Televised presidential campaign debates are an important component of the modern presidential campaign. Political debates have several important advantages over other media. First, they give the electorate an opportunity to compare the major candidates "head-to-head" as they discuss the same topics at the same time. Second, Jamieson (1987) commented on the length of these discourses: "As messages running an hour or longer, debates offer a level of contact with candidates clearly unmatched in spot ads and news segments.... the debates offer the most extensive and serious view of the candidates available to the electorate" (p. 28). Third, candidates (and their advisors) prepare extensively for these events. Nevertheless, unexpected questions or unanticipated statements from an opponent are capable of provoking a more spontaneous--and perhaps more accurate--view of the candidates than is possible with highly scripted speeches or television spots with scripts and the opportunity for multiple takes.

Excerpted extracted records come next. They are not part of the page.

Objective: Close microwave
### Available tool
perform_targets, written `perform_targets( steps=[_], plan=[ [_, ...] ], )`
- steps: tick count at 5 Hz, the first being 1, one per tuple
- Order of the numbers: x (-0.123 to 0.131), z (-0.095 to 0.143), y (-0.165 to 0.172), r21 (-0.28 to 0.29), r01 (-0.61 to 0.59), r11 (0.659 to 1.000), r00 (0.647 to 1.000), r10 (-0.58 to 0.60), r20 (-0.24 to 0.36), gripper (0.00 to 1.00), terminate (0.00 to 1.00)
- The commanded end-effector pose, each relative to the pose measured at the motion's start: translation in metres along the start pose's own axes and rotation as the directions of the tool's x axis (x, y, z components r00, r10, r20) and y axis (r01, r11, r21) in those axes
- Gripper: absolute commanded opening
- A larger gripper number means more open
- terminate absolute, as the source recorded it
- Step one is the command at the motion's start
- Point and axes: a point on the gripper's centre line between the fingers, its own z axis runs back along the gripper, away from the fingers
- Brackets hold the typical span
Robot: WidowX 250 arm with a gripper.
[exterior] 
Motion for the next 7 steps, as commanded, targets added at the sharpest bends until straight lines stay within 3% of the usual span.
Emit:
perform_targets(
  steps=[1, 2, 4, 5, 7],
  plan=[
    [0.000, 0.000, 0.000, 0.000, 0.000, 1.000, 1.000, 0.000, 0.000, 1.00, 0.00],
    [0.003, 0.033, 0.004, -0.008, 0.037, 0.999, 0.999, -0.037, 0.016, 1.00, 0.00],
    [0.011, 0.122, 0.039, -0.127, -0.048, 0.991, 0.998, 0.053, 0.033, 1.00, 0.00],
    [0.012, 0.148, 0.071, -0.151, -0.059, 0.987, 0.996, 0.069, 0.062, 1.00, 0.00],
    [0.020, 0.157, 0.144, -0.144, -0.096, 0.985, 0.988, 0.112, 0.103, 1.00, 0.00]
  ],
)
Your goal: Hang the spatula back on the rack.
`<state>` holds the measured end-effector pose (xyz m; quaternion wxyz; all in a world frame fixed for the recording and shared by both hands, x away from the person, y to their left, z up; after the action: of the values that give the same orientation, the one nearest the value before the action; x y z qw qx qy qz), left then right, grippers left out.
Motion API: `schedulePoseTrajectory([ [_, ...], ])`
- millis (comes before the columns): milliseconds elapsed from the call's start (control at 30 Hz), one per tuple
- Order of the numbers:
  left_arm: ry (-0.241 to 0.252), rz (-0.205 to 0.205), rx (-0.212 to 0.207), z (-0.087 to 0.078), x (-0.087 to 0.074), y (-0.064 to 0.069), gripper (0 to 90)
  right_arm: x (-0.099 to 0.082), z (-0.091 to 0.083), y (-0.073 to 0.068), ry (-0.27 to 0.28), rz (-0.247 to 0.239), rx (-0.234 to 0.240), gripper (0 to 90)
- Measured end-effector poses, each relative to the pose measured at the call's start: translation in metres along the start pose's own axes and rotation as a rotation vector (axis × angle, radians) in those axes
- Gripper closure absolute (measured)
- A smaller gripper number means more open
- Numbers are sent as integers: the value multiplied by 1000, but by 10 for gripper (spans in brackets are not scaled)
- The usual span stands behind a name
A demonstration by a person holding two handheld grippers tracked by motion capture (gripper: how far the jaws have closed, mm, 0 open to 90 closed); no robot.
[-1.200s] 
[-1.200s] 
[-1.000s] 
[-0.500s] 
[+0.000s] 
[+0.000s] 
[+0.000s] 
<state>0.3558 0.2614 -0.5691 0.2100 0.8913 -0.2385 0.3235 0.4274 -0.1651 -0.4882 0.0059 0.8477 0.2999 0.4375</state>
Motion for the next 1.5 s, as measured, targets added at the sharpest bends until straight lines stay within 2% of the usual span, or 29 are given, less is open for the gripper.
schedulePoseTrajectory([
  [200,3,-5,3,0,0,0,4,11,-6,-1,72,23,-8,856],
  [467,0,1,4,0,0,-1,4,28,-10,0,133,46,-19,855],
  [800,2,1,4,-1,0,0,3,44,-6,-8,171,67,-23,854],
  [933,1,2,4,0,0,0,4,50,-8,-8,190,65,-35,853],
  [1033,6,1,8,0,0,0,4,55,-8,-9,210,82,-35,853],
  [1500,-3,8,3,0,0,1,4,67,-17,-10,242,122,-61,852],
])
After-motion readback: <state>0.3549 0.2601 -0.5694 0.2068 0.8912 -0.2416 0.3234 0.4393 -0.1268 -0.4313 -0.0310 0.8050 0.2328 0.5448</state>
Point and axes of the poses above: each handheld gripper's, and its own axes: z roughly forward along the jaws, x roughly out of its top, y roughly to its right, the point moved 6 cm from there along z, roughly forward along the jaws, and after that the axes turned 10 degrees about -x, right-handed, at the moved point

Although most scholarly attention has been focused on the general election campaign, we should not neglect the primary campaign. Primaries and caucuses have been increasingly important in recent years (Davis, 1997; Kendall, 2000). Candidates actively develop and disseminate messages to millions of voters in primaries. Furthermore, in some years with weak candidates (e.g., Bush in 1992), in a real sense the primary campaign may essentially determine the outcome of the election by deciding who receives the nomination and is entitled to challenge the weak opponent. For example, Bill Clinton won the Democratic nomination in 1992 so he could challenge, and defeat, President George Bush in the general election. However, it is possible that one or more of the other Democrats (e.g., Paul Tsongas, Bob Kerrey, Jerry Brown) could also have defeated Bush. If so, then the Democratic primary ultimately decided the election by determining who had the chance to face Bush in the general election. Clearly, the primary phase, and the discourse produced in it, merits scholarly attention.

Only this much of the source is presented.